● Work order
Go through the material below and return each line with the string "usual" in it.
+++++
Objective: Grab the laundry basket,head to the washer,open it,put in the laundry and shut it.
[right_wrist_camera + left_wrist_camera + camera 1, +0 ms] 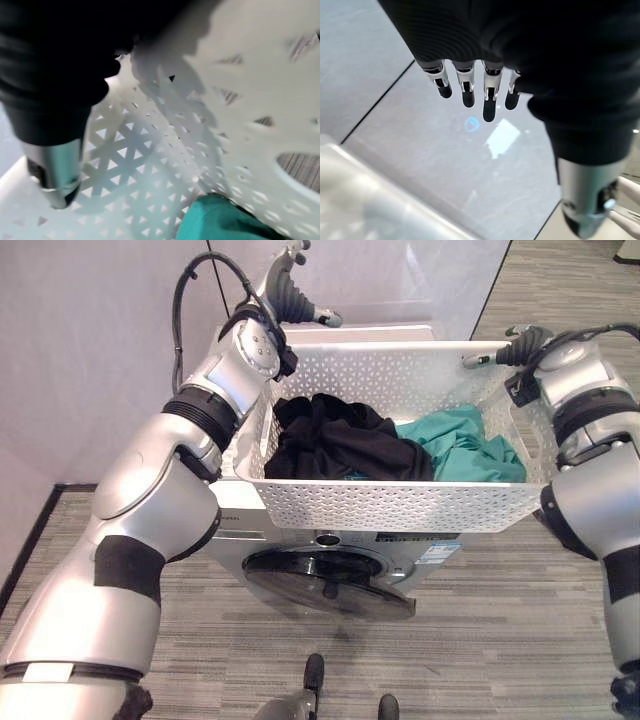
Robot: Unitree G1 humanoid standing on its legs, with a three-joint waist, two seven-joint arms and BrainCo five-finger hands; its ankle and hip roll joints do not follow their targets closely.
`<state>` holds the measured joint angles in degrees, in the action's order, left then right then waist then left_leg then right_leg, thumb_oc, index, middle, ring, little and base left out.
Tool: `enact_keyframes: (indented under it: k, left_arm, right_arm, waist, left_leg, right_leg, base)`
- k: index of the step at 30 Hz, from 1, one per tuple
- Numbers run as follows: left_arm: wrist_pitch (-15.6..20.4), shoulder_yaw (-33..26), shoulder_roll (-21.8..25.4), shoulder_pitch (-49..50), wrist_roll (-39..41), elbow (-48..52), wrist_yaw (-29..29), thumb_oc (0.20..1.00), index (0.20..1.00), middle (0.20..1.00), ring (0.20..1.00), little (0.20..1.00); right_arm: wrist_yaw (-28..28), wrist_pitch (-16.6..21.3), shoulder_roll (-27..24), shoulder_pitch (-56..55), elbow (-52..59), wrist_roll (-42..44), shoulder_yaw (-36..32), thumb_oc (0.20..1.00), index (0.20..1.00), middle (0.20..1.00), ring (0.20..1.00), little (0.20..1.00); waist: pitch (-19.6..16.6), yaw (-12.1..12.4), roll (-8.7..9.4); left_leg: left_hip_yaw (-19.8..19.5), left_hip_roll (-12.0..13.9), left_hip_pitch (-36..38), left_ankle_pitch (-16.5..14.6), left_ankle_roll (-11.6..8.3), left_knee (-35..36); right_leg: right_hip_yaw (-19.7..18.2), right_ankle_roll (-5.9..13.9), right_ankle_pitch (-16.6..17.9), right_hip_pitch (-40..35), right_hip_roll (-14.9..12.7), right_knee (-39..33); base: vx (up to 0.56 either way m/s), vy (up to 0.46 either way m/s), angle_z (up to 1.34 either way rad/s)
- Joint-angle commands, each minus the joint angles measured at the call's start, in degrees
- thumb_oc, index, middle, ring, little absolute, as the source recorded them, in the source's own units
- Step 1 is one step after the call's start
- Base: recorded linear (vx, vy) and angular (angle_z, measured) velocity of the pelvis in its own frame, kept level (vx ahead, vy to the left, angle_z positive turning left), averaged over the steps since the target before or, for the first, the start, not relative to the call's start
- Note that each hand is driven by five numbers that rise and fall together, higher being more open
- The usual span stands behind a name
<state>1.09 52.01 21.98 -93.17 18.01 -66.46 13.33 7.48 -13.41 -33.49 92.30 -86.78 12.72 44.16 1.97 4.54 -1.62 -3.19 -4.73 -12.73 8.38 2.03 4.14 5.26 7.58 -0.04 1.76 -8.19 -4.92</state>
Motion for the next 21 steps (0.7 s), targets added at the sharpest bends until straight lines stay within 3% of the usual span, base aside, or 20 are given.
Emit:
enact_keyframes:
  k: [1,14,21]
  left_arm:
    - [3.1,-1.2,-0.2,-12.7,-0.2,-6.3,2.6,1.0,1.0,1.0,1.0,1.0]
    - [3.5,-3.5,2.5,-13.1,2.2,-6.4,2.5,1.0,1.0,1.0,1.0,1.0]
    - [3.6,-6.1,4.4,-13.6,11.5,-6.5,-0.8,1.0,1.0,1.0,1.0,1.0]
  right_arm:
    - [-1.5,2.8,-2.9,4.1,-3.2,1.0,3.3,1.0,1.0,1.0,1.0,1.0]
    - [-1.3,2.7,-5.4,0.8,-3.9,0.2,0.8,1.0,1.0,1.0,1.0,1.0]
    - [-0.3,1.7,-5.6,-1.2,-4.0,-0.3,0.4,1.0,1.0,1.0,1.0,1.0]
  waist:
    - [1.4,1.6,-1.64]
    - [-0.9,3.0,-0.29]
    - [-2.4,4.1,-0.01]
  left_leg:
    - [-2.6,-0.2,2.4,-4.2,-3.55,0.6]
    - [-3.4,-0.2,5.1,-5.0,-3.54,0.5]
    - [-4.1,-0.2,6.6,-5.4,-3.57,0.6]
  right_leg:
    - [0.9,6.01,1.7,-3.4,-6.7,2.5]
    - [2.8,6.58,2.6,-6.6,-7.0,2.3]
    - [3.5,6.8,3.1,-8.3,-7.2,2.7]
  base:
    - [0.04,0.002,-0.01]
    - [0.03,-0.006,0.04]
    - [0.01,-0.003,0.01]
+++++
● Task solution
- The usual span stands behind a name
Motion for the next 21 steps (0.7 s), targets added at the sharpest bends until straight lines stay within 3% of the usual span, base aside, or 20 are given.

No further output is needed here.